The Federal Reserve, for its part, is visibly ticked off about this turn of events. Earlier this week, Powell had suggested that he thought now is too early to end the emergency lending programs, saying, “When the right time comes, and I don’t think that time is yet or very soon, we will put those tools away.” Then, in response to Mnuchin’s letter, the Fed shocked many observers with a rare public statement breaking with Treasury. “The Federal Reserve would prefer that the full suite of emergency facilities established during the coronavirus pandemic continue to serve their important role as a backstop for our still-strained and vulnerable economy,” it said. While the language was dry, make no mistake: For the financial markets, this was the equivalent of Mom and Dad having a screaming match in the car.

It’s possible that the demise of these programs wouldn’t make much of a difference to the grand scheme of things. The Fed hasn’t really had to fire its cash cannon since arming up, because investors have been so reassured by its mere presence (the central bank has bought just $13.5 billion of corporate debt after promising to snap up as much as $750 billion if it needed to). The bond markets could go on working fine, once the corporate loan program is shut down for good. The small-business and municipal lending efforts, meanwhile, have largely been seen as a bust, because the Treasury insisted on saddling them with onerous terms. As Mnuchin noted in his letter, the Fed may be able to restart some of the programs using the money in its Exchange Stabilization Fund, which technically contains $74 billion (though it’s not clear how much of that is actually available). “To the extent these need to be reactivated, we have over $800 billion of capacity so I consider that to be a pretty good bazooka,“ he told CNBC.

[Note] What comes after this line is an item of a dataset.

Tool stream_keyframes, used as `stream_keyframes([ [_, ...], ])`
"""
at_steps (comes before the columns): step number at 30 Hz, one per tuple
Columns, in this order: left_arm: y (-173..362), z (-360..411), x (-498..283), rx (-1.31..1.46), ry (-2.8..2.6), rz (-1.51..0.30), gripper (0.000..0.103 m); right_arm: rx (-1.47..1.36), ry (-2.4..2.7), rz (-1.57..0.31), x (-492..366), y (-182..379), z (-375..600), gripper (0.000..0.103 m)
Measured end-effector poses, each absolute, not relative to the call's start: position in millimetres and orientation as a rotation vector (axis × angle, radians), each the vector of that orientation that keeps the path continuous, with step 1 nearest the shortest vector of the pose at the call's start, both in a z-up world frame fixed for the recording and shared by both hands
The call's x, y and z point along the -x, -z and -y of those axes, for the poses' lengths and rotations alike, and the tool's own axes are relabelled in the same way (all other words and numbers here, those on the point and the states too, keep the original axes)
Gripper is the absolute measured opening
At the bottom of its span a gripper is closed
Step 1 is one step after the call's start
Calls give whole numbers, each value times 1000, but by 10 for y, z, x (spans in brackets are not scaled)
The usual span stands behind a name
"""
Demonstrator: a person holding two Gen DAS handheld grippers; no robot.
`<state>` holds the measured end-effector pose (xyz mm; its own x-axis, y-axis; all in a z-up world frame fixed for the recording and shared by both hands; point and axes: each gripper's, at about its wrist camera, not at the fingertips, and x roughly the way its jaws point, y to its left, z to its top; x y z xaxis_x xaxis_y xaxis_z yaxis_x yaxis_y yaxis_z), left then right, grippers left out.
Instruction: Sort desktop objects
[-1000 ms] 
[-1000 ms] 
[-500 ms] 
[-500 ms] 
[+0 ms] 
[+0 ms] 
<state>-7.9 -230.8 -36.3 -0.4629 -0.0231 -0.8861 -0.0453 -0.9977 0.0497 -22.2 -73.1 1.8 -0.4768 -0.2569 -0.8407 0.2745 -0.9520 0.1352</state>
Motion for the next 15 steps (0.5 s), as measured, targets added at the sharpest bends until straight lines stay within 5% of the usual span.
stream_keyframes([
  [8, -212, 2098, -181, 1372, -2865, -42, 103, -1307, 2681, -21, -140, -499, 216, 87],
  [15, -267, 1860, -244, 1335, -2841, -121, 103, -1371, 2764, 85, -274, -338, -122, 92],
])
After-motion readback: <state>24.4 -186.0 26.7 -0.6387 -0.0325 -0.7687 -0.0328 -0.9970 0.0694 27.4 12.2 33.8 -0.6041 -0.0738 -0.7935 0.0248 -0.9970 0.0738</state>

Still, there’s no real way around the fact that Mnuchin is trying to cut down the reassuring safety net that has kept investors calm for the past 10 months, while potentially boxing Chuck Schumer and Nancy Pelosi in as they haggle the next coronavirus relief package. Although it’s been a disappointment so far, Democrats have been looking to spruce up the municipal bond program as a way to get aid to state and local governments if Republicans refuse to include enough of it in a bill. As the New York Times writes, “Taking that program off the table would leave Democrats with fewer options—and give Republicans another bargaining chip in stimulus negotiations.“

Mnuchin, of course, says his intentions are pure, but that’s hard to take seriously. In his letter to Powell, he suggested that he was bound by law to wind the programs down because Congress intended the programs to end by Dec. 31; but last month, he said Treasury would consider extending them beyond that point, depending on the state of the market. He also has claimed that it’s all right to phase the programs out because they’ve already done their job—which would be more convincing if the pandemic weren’t entering a new and terrifying phase this winter. He’s also said that using the Fed’s money for other purposes would save taxpayers money, telling CNBC, “We have $500 billion to use on fiscal stimulus that won’t cost taxpayers a penny.” But that, too, is untrue: When it scored the CARES Act, the Congressional Budget Office concluded that the money used to backstop the Fed programs would effectively have zero cost to the taxpayer, because it didn’t expect the central bank to actually lose much money on its lending. Taking that cash, and actually spending it elsewhere, on the other hand, would actually add to the deficit.

What comes next is a bit murky. Of the $450 billion Congress appropriated, the Treasury Department has only committed $195 billion to the Fed’s programs so far. It’s not obvious that Mnuchin has the legal power to ask for that money back, in which case the Fed may be able to continue lending. However, it’s entirely possible that Powell will choose to return the cash in order to prevent a messy brawl with the current administration, which is the sort of thing the Fed generally tries to avoid.

The big picture, though, is that Mnuchin is attempting to kick the supports from the economy when there’s no obvious need. It’s a sad last act for one of the few sorta-decent figures in Trumpworld.